Since the present invention is configured as described above, it has the following effects.

When traveling by helicopter, a map image is displayed on an on-board display of a personal computer on which the vehicle does not collide with the terrain at the current flight altitude, so that the flight course that is the shortest route to the destination can be determined at a glance. .

When a flight course that is the shortest route to the destination is set, the flight distance to the destination and the time required to reach the destination at the current speed can be known. A flight plan to a certain destination is made.

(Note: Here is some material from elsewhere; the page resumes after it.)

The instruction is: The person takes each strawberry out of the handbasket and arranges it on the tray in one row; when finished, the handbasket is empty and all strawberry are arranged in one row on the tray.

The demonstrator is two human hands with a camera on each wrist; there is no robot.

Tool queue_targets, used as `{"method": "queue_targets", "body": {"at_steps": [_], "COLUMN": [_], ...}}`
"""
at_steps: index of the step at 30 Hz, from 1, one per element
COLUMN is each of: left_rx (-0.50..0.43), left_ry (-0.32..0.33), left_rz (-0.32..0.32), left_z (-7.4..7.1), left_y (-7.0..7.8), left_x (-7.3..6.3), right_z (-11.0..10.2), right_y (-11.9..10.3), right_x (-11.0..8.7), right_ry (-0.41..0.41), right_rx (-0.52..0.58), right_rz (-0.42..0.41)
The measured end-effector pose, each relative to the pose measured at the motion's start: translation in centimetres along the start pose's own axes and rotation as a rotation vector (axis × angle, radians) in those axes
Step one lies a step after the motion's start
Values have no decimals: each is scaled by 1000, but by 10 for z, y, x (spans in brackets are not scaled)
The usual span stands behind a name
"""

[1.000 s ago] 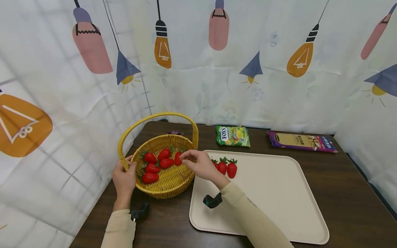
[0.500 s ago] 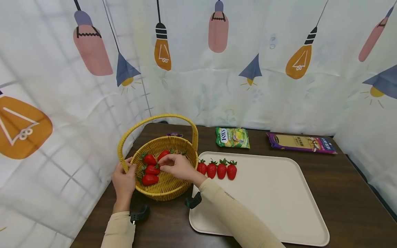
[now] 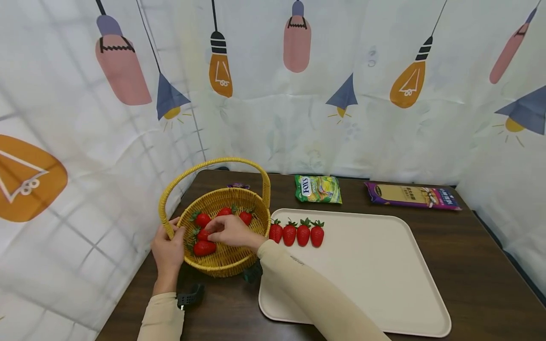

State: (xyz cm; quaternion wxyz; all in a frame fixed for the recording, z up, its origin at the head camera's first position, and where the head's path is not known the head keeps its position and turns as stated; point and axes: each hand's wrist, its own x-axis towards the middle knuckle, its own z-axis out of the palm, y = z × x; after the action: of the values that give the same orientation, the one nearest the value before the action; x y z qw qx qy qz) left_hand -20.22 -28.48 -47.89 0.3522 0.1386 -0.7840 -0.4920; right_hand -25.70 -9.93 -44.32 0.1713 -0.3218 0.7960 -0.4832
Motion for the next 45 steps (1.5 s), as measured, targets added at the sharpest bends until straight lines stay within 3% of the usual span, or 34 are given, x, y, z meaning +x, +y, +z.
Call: {"method": "queue_targets", "body": {"at_steps": [7, 11, 19, 39, 45], "left_rx": [1, 7, 22, 14, 13], "left_ry": [-6, -12, -7, 4, 5], "left_rz": [17, 3, -8, 19, 15], "left_z": [0, -1, -2, 1, 0], "left_y": [2, 2, -2, -3, -4], "left_x": [1, 0, 0, 2, 3], "right_z": [3, 6, 11, 14, 14], "right_y": [3, 5, 8, 7, 6], "right_x": [7, 10, 16, 16, 15], "right_ry": [-63, -140, -297, -426, -424], "right_rx": [6, -6, -170, -141, -114], "right_rz": [34, 26, -30, -9, -10]}}
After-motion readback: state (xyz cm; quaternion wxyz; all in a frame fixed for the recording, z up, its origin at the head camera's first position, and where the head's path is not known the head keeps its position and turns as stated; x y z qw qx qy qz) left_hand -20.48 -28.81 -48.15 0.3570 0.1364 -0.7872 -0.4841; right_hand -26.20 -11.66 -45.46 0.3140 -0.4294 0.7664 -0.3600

Further, the current position data is constantly updated using the position of the own device obtained by using the GPS, the flight distance to the destination and the required time at the current speed are displayed, and the azimuth to be moved is displayed. And the direction of movement of the aircraft,
You can select the best flight course and head to the destination even in a strange land.

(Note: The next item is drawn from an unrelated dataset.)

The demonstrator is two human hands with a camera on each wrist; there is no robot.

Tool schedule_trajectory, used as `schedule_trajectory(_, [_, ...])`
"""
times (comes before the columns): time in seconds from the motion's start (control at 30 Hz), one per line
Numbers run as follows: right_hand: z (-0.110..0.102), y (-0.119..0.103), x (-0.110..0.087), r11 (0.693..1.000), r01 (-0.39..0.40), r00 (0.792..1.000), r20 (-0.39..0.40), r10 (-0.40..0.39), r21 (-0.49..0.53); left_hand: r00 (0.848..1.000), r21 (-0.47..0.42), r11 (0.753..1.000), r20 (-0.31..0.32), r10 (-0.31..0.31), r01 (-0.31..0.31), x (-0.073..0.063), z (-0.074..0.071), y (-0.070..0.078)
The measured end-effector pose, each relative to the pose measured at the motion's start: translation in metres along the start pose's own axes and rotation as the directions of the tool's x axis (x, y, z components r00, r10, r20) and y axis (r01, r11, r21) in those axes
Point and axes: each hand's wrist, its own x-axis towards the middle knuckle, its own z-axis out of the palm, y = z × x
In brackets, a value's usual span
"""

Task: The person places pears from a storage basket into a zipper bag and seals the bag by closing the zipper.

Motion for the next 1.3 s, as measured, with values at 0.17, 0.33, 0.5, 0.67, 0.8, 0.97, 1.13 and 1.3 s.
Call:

In addition, it is possible to safely and quickly move to the destination without colliding with the terrain.

[Brief description of the drawings]

FIG. 1 is a schematic configuration diagram of a helicopter flight navigator.

FIG. 2 Display screen

FIG. 3 is a calculation method of a velocity component to an azimuth to be moved;

FIG. 4 is a processing method when passing a relay point

[Explanation of symbols]

 DESCRIPTION OF SYMBOLS 1 Helicopter 2 GPS receiver 3 Personal computer 4 Display 5 Data recording part 6 Map image 7 Electronic map 8 Section distance display 9 Total distance display 10 Speed component display 11 Current arrival time display 12 Direction display to destination 13 My heading direction Display 14 Moving speed vector to actual moving direction 15 Speed component vector to moving direction 16 Flight course 17 Relay point switching point

Claims (3)

[Claims] When traveling by a helicopter, a personal computer is mounted on the helicopter, and an area that does not collide with the terrain at the current flight altitude is displayed on the display as a map image, thereby providing the shortest route to the destination. A flight navigator for helicopters, characterized by being able to judge the flight course at a glance. 2. The method according to claim 1, wherein a flight distance to the destination is calculated and displayed on a display using a personal computer mounted on the helicopter, and a required time to the destination at the current speed is calculated and displayed. The helicopter flight navigator according to 1. 3. The present location data written in a data recording unit of a personal computer mounted on the personal computer is constantly updated using a position of the own aircraft obtained using a GPS mounted on a helicopter, and a flight distance to a destination is calculated. 2. The helicopter flight navigator according to claim 1, wherein the required time at the current speed is displayed on a display, and the azimuth to be moved and the azimuth of the own aircraft are displayed.